Friday, June 16, 2017

Avi Nesher's PAST LIFE offers up a load of melodramatic, post-Holocaust schlock


The original story, said to be a true one, upon which the movie PAST LIFE is based, may indeed be truthful. But the manner in which writer/director Avi Nesher (below) has cobbled together his third-rate filmed version hits every possible melodramatic note so hard and so often that he turns this tale of post-Holocaust trauma into mostly schlock.

By the end of this sour and silly movie, I was left with a feeling I have rarely encountered: This would have been one Holocaust story better left untold.

TrustMovies was a fan of Mr. Nesher's earlier film, The Matchmaker, and he hopes to be of others down the road. But this current one is a clinker that, I suspect, only those who will accept anything Holocaust-oriented will be able to love. Nesher seems to thrive on melodrama, and there's nothing wrong with that (take a look at the work of Douglas Sirk).
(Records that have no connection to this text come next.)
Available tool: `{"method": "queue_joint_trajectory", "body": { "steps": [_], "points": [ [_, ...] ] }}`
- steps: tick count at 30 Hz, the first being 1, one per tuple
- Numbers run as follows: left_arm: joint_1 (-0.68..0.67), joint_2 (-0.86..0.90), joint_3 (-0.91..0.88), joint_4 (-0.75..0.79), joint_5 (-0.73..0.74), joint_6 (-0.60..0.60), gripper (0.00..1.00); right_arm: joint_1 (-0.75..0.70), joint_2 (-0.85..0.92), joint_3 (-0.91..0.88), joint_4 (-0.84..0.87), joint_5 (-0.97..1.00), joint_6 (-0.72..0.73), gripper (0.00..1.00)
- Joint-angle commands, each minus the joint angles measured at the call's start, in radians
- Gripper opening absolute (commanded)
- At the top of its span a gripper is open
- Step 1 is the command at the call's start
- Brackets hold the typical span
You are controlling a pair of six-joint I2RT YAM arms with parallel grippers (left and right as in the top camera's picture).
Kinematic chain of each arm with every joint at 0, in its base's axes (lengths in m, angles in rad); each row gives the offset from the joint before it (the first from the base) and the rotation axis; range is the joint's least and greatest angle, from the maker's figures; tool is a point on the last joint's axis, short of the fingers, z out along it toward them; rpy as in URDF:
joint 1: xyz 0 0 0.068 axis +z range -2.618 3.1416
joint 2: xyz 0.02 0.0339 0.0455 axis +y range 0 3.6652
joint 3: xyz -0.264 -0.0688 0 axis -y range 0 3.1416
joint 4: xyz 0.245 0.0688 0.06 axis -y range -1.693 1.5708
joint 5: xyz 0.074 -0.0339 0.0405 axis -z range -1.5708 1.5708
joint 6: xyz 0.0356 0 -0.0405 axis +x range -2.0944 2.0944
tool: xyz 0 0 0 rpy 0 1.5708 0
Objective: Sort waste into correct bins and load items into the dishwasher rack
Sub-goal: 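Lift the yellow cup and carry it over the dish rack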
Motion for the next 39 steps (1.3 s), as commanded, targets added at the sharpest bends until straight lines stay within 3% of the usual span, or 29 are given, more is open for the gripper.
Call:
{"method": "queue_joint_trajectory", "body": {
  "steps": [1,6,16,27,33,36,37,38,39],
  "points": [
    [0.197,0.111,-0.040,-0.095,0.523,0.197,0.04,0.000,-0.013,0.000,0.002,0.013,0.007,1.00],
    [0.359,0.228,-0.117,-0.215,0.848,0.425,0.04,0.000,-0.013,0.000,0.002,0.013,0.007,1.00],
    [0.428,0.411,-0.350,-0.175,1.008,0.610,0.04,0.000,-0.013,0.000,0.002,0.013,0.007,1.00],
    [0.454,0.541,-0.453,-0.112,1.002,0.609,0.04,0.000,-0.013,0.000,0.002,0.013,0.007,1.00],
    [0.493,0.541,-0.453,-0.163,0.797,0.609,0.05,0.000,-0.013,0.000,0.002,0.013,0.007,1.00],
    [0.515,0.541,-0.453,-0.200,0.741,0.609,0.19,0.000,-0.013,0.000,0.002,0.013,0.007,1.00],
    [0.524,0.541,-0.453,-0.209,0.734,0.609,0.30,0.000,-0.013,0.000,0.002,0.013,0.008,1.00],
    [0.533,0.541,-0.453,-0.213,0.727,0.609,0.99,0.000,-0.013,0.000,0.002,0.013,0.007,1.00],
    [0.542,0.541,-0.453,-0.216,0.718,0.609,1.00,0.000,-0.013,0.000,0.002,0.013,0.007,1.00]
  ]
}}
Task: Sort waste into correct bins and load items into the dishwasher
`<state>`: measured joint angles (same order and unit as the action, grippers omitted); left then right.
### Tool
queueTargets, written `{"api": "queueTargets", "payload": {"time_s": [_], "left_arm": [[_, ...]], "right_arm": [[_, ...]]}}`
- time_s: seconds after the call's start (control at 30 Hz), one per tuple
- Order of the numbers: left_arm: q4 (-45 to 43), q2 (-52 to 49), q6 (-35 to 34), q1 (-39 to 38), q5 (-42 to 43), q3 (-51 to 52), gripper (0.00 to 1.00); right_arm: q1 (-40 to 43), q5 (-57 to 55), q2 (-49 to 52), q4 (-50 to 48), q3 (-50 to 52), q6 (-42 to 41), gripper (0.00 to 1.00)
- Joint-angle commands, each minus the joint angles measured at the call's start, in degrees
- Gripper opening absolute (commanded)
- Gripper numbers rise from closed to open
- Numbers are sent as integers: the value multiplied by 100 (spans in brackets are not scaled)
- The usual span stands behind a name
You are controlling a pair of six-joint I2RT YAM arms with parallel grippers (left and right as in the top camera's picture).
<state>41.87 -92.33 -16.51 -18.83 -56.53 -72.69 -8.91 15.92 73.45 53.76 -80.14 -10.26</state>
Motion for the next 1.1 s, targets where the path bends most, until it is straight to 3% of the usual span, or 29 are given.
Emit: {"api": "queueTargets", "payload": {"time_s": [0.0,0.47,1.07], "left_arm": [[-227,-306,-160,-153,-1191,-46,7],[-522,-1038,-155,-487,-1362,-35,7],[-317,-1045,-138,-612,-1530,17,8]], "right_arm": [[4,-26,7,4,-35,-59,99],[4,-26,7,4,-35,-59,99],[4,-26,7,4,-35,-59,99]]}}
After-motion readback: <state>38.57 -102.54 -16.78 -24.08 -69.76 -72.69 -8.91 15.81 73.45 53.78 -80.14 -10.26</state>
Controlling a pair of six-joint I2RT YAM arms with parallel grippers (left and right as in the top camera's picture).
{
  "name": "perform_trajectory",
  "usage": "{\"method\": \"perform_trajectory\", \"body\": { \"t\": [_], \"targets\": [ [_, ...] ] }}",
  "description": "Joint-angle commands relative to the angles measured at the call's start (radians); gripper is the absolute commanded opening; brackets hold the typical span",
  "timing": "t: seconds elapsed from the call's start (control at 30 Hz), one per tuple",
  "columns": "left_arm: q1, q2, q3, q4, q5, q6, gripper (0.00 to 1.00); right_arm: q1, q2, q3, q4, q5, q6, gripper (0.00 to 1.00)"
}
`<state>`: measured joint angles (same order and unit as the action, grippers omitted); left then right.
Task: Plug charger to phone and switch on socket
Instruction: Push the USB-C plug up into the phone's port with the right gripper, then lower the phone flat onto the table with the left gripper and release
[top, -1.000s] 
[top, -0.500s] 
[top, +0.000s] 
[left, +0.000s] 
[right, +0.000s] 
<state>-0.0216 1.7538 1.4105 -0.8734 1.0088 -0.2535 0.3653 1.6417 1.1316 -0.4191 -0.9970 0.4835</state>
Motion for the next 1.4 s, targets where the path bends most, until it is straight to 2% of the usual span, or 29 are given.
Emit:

But running with it and letting it run away with you are two very different things.

The tale here tells of two sisters and two families who've suffered through and from the Holocaust and are continuing in this vein -- though the families' younger generation seems to understand this only cursorily.

The plot hinges on exactly what the father of those two sisters did during the Holocaust, and the movie jerks us back and forth as to his presumed guilt regarding some heinous crimes, as the sisters -- one a talented music student (Katie Holmes look-alike Joy Rieger, above), the other an aggressive journalist (Nelly Tagar, below, left) -- take it upon themselves to investigate.

The movie moves from Israel to Germany to Poland and back (some of the architecture and visuals are fun) and takes in that other troubled family -- mother, brother, and a son who happens to be a successful composer with eyes (and ears) for our musical sister -- all to little (or, depending on your tolerance level, way too much) avail.

The biggest problem with the movie is the character of the father (played with a My Cousin Rachel array of is-he-or-isn't-he? nonsense by Doron Tavory, above, left), who consistently lies (either outright or via omission), has been physically abusive to his elder daughter, and keeps trying to sweep everything under the carpet, as does mom (Evgenia Dodina, of One Week and a Day, above, right).

By the time all this is finally sorted out -- and, gosh, so easily via "forgiveness" -- things are beginning to border on the absurd, thanks to the constant melodramatic flourishes and the needlessly ratcheting up of would-be suspense (the scene of the two composers searching the archives for the diary is particularly silly). Performances all around are as good as the overwrought material allows.

Yes, to counter those "denialists," we must keep the Holocaust stories coming. But, come on: We're certainly able to do better than this. From Samuel Goldwyn Films, running 109 minutes, and in English, German, Polish and Hebrew (with English subtitles as necessary), Past Life, after opening on the cultural coasts, hits South Florida today, Friday, June 16, in Miami at the AMC Aventura 24, and in Boca Raton at the Living Room Theaters and at the Regal Shadowood.